If installing `flannel` for the first time via the helm chart, ensure that the `podCidr` is consistent with K8S cluster settings:

```python theme={null}
# flannel/on-prem-values.yaml

flannel:
  podCidr: "192.168.100.0/19"
```

### Redis

Memory limits have been implemented to prevent pod restarts/crashes. This ensures that consumed memory does not exceed pod resource limits. Settings for `maxmemory` must be slightly below `pod mem limits`. Memory can be increased if required:

```python theme={null}
# redis/on-prem-values.yaml

global:
  redis:
    # maxmem needs to be just below resource limit
    maxmemory: "5.8gb"
    maxmemoryPolicy: "allkeys-lru"  # evict least recently used keys
#
master:
  resources:
    limits:
      memory: 6G
```

Persistent storage is now disabled by default. This increases performance and reduces storage requirements.

```cpp theme={null}
# redis/on-prem-values.yaml

master:
  persistence:
    enabled: false
```

If persistence is required for cache security logging/audit, reenable and ensure that the storage size is sufficient for estimated usage:

```cpp theme={null}
# redis/on-prem-values.yaml

master:
  persistence:
    enabled: true
    size: 20Gi   # up to 100Gi for heavy usage
```

### Istio

Additional `kernel`parameters are required to prevent `ztunnel` pod restarts:

```bash theme={null}
# avoid ztunnel container restarts due to load
# append to end of file
cat <<EOF >> /etc/security/limits.conf
soft nofile 131072
hard nofile 131072
EOF

cat <<EOF >> /etc/systemd/system.conf
DefaultLimitNOFILE=131072
EOF
```

### Firewall Ports

Additional ports are required for `Istio`, `api`, `Clickhouse`, and `Flannel`. Please ensure that the following are enabled:

```csharp theme={null}
firewall-cmd --permanent --add-port={22,80,443,2379,2380,5000,6443,10250,10251,10252,10255}/tcp
# api
firewall-cmd --permanent --add-port={5005,8011,8080}/tcp
# istio
firewall-cmd --permanent --add-port={15000,15001,15006,15008,15009,15010,15012,15014,15017,15020,15021,15090,15443,20001}/tcp
# flannel
firewall-cmd --permanent --add-port=8472/udp
# clickhouse
firewall-cmd --permanent --add-port=8123/tcp
```

### Containerd

Additional workloads now run on the `GPU` node in parallel with the `Worker` node. If NOT using a centralized repository for all images, ensure that the following are loaded via `containerd` on the `GPU` node:

```powershell theme={null}
pilot*
proxyv2*
install-cni*
ztunnel*
kiali*
flannel*     # (only if new install)
k8s-device-plugin*
metrics-server*
neural*   # (all neural from docker_images master/node)
llm*
batch*
```

## 2024 Q2

### **Hardware Requirements**

Due to the inclusion of newer models by default, the hardware requirements have changed. [Resource Metrics](/kb/resource-metrics) reflects the additional deployments that need to be considered, and the following recommendations have been updated:

* Master node disk requirement has increased from 200 GB to 500 GB to accommodate for additional container images, configuration, and logging.

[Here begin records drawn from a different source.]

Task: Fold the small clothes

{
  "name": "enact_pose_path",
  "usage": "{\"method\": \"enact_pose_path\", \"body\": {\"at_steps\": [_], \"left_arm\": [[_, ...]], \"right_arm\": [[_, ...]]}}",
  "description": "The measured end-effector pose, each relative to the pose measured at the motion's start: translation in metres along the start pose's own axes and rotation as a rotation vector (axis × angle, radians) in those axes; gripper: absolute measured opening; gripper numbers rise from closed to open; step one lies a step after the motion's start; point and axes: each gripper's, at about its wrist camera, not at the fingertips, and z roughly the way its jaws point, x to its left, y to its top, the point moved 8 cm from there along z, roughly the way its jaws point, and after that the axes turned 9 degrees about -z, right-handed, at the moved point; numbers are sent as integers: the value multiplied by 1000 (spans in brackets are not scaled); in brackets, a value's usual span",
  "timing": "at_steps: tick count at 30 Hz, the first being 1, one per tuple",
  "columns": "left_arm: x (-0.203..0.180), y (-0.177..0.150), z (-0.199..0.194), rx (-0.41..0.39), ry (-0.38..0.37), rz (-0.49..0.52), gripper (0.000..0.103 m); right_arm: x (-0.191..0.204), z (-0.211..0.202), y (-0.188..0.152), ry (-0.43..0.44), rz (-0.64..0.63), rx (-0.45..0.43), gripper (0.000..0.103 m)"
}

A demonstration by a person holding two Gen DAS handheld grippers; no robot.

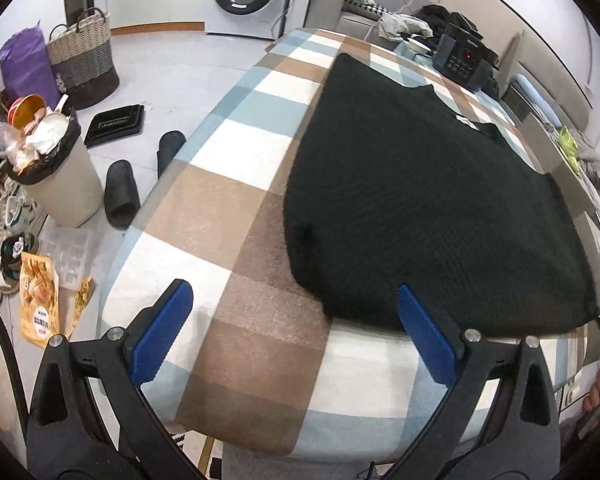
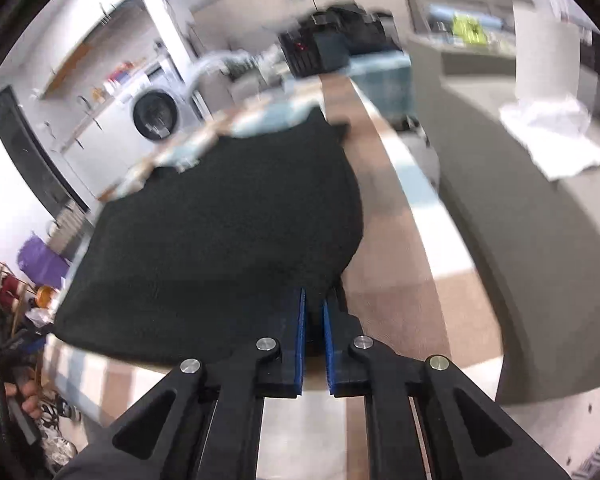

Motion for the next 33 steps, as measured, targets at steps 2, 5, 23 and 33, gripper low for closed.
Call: {"method": "enact_pose_path", "body": {"at_steps": [2,5,23,33], "left_arm": [[4,-1,-2,0,-13,-18,101],[6,-1,-1,10,-36,-43,96],[-13,17,20,13,-163,-93,7],[-13,19,13,-16,-137,-67,6]], "right_arm": [[-5,0,0,-29,-2,23,8],[-19,17,-12,-112,11,112,5],[-16,13,-15,-101,23,125,16],[-13,13,-14,-51,39,117,40]]}}
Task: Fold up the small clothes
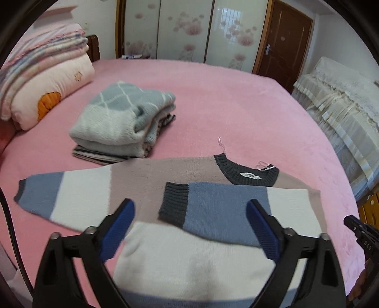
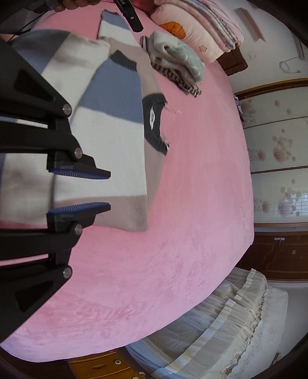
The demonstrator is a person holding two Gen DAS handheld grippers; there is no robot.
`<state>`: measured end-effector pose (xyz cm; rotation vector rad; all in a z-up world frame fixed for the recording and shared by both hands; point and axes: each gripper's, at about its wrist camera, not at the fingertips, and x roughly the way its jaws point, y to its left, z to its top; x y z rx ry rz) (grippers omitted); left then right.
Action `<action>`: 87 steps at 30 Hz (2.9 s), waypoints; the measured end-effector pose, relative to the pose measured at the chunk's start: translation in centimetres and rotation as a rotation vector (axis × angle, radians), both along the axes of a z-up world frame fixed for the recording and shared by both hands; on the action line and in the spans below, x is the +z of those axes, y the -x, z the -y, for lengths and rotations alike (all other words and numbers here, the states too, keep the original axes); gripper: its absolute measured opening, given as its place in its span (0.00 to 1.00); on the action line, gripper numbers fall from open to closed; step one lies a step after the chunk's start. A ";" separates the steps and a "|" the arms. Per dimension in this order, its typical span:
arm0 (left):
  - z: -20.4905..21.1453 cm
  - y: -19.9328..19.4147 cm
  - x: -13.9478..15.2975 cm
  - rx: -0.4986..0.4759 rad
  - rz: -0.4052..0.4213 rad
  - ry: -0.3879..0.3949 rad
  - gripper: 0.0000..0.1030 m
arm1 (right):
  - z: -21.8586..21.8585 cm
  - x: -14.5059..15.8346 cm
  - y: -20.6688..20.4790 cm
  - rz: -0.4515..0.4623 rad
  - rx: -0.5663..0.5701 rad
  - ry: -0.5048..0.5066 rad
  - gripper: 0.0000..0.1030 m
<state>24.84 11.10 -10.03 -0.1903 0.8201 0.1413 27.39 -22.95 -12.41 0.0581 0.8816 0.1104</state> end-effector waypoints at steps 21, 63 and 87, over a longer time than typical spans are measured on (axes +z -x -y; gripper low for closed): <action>-13.0 9.2 4.2 0.170 0.002 -0.107 0.99 | -18.1 4.2 4.6 0.094 0.271 -0.012 0.19; -43.9 6.7 -14.7 0.934 -0.247 0.423 0.07 | -43.2 -2.2 0.3 0.000 0.565 0.009 0.19; -24.6 4.7 -5.0 0.317 -0.034 0.321 0.06 | -36.5 -1.6 -0.2 0.000 0.476 0.017 0.19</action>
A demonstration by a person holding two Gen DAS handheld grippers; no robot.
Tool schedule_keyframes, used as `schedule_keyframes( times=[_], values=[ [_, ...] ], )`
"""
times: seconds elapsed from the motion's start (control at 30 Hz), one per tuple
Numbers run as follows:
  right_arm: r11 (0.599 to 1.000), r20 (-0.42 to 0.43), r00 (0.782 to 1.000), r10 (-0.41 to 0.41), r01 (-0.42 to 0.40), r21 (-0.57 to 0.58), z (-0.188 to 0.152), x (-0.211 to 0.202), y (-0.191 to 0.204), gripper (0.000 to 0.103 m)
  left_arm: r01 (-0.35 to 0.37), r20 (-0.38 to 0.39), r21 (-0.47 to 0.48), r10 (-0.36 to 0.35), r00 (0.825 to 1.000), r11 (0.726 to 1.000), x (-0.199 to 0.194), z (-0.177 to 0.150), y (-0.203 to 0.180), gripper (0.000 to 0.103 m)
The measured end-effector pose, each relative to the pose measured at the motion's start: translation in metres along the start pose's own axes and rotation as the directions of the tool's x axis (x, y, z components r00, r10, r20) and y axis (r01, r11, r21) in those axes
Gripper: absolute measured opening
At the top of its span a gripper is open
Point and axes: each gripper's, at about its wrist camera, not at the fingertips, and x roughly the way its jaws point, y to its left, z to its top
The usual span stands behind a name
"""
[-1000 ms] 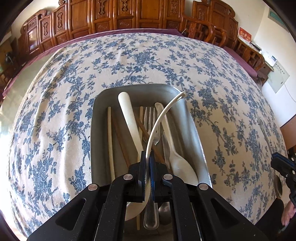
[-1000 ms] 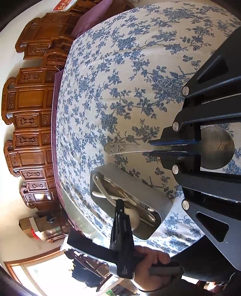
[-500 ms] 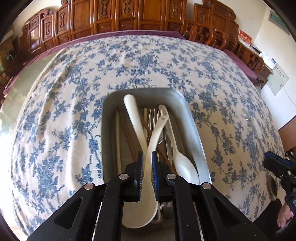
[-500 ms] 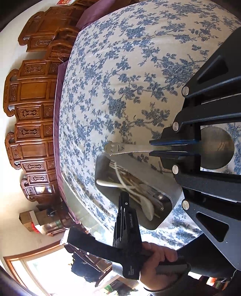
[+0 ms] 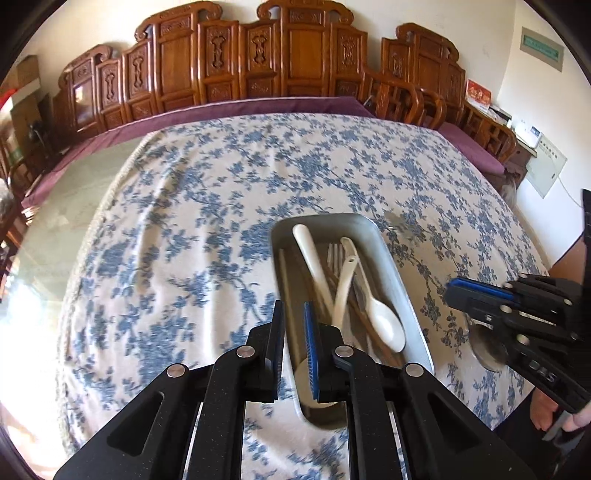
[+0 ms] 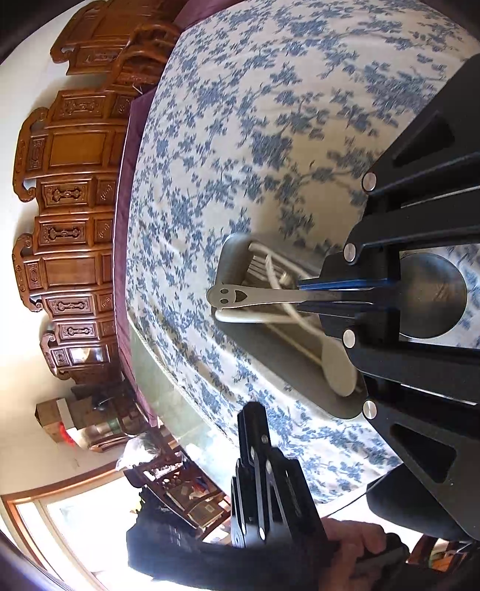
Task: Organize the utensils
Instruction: 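Lower the metal spoon into the tray and open the right gripper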
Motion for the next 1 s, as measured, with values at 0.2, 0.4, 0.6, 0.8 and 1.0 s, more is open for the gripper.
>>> schedule_keyframes(
  times=[0.2,0.4,0.6,0.8,1.0],
  values=[
    [1.000,-0.015,1.000,0.009,-0.009,0.014,0.011,0.024,0.015,0.007,-0.005,0.028,-0.030,0.006,1.000,1.000,-0.018,-0.008,0.023,0.010],
    [1.000,-0.038,0.999,-0.003,0.004,0.026,0.016,0.048,0.023,0.008,-0.003,0.037,-0.056,0.005,0.999,0.998,-0.024,-0.017,0.040,0.010],
    [0.998,-0.076,0.996,-0.044,0.047,0.037,0.015,0.074,0.025,0.008,-0.004,0.033,-0.067,0.006,0.999,0.998,-0.026,-0.023,0.049,0.010],
    [0.994,-0.102,0.993,-0.068,0.075,0.074,0.012,0.091,0.017,0.008,-0.005,0.035,-0.076,0.008,0.999,0.997,-0.027,-0.024,0.054,0.010],
    [0.993,-0.115,0.991,-0.071,0.081,0.089,0.009,0.098,0.012,0.007,-0.006,0.033,-0.072,0.008,0.999,0.997,-0.026,-0.026,0.052,0.010]
  ],
)
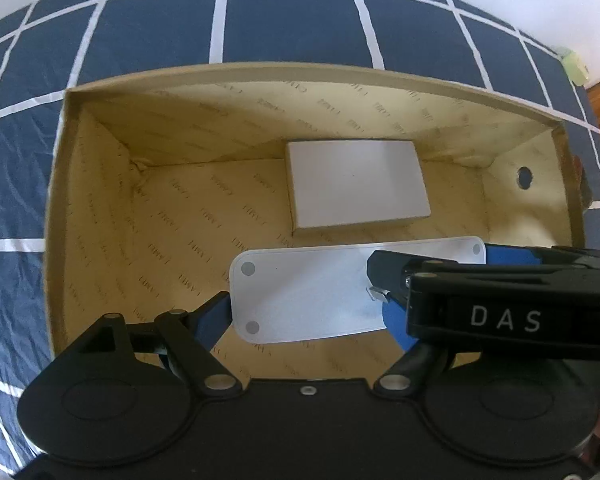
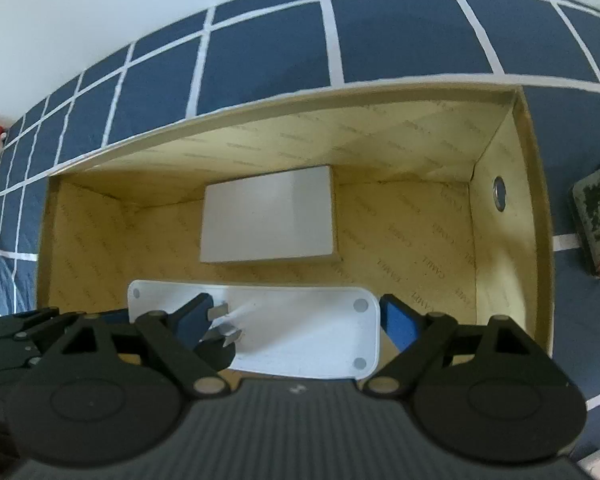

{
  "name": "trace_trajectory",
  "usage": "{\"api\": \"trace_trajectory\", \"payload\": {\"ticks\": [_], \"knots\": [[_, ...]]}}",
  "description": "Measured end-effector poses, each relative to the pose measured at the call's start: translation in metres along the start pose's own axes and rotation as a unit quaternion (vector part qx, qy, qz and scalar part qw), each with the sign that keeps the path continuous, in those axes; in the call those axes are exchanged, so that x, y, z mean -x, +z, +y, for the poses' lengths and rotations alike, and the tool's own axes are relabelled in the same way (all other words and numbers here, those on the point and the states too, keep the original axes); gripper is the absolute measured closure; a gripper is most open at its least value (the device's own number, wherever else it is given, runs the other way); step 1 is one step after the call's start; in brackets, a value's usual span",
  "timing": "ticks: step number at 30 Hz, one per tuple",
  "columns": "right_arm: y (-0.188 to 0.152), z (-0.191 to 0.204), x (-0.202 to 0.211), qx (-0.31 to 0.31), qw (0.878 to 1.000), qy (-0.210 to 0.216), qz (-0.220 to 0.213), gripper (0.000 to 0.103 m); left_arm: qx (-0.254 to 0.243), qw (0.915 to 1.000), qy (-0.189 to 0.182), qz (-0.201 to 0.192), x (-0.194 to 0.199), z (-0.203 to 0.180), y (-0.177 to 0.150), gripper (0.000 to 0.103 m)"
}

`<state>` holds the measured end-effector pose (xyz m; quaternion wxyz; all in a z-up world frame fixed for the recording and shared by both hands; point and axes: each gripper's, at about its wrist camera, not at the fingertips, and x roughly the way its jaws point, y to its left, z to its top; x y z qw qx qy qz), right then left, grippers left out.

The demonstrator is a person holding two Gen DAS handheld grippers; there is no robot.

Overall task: Organize objects
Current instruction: 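Lower the white plug plate into the box and open the right gripper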

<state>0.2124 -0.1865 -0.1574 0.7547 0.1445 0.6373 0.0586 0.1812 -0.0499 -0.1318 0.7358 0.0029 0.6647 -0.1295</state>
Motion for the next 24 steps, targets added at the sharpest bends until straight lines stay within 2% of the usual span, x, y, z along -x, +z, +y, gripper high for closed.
{"api": "trace_trajectory", "payload": {"ticks": [10,24], "knots": [[0.007,0.001,-0.020,0.006,1.000,-0.011,0.015,0.014,0.010,0.9997,-0.012,0.018,-0.019,0.011,0.008,0.023],[0.017,0.002,-0.029,0.000,1.000,-0.018,0.023,0.014,0.018,0.9994,-0.020,0.024,-0.024,0.023,0.013,0.022]]}}
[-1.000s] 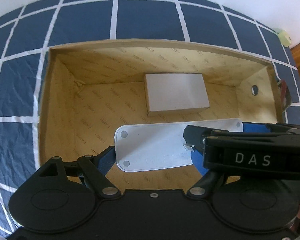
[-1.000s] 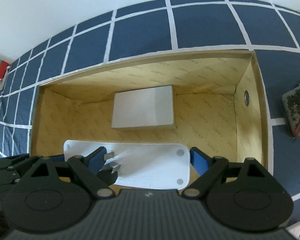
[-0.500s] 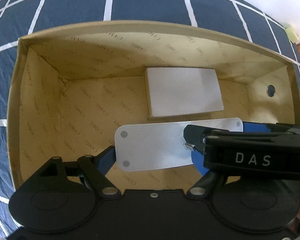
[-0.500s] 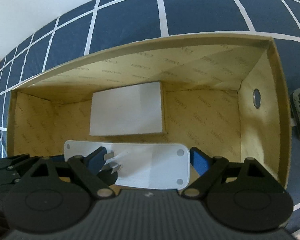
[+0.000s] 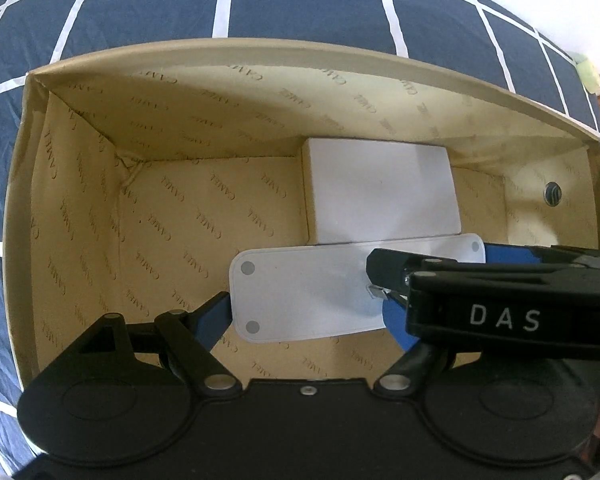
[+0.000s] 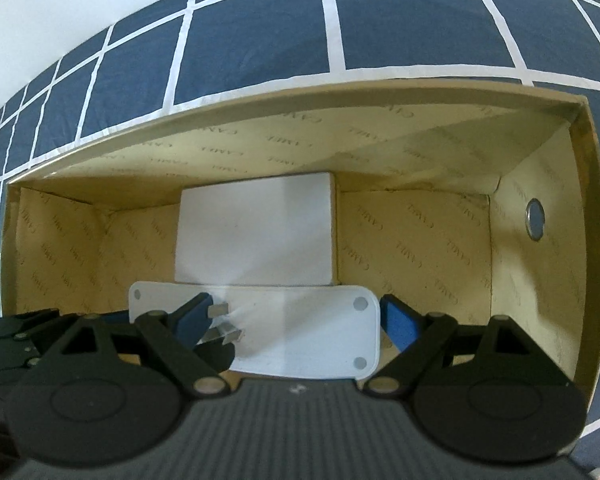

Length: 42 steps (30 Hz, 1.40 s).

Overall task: Organize objects
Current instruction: 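Lower the white plug plate into the box and open the right gripper, then raise the open right gripper out of the box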

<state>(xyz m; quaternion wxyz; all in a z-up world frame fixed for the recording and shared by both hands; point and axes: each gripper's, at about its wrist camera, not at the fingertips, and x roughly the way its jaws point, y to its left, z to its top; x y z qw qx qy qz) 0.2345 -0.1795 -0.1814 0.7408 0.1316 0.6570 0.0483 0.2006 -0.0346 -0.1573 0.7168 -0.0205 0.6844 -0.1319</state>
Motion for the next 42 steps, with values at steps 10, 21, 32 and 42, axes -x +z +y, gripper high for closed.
{"api": "trace_trajectory", "payload": {"ticks": [10,21,32,42], "knots": [[0.003,-0.001,-0.002,-0.009,1.000,0.001,0.005,0.013,0.003,1.0000,0.001,0.004,-0.003,-0.004,0.005,0.022],[0.002,-0.001,0.001,-0.018,1.000,0.002,-0.005,0.012,0.007,0.9999,0.008,-0.009,0.003,-0.005,0.006,0.021],[-0.011,0.011,0.034,0.005,0.999,0.000,-0.035,0.012,0.009,0.9991,0.007,-0.042,0.035,-0.013,-0.014,0.017],[-0.035,0.011,0.090,0.017,0.996,0.014,-0.084,0.003,0.000,0.9969,0.012,-0.078,0.073,-0.029,-0.041,0.012]]}}
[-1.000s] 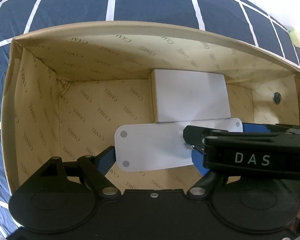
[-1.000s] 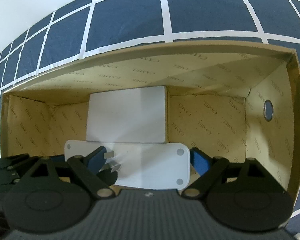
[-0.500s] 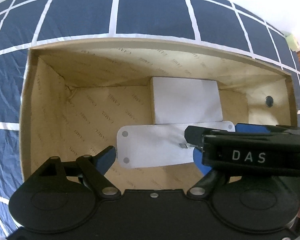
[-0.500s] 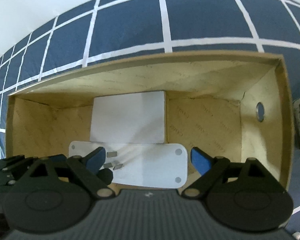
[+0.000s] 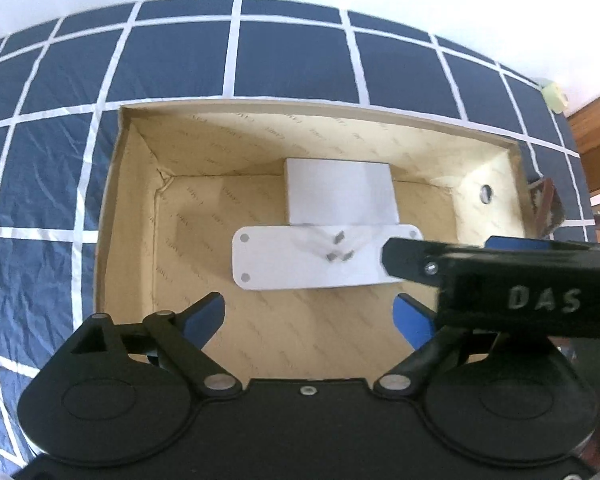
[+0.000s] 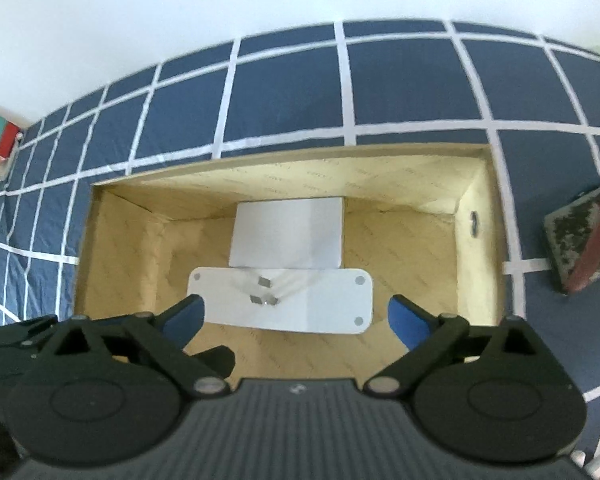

* GPU Node instance type updated from `g4dn.2xlarge (8 vCPUs, 32 GB RAM)` to `g4dn.8xlarge (32 vCPUs, 128 GB RAM)`, in order to be able to run the V4 neural services.

* Due to the added models, the hard disk space requirements have been increased. See [Installation Requirements](/kb/install-system-amazon-linux-2023-or-rocky-8-9) for more information.

#### V4 Language Model Updates

As we introduce newer, more accurate language models into LILT, we’ve continually updated our hardware requirements. See [Language Models](/kb/v2-language-models) for the latest in V4 model information. More information can be found in the Knowledge Base around Resource Requirements.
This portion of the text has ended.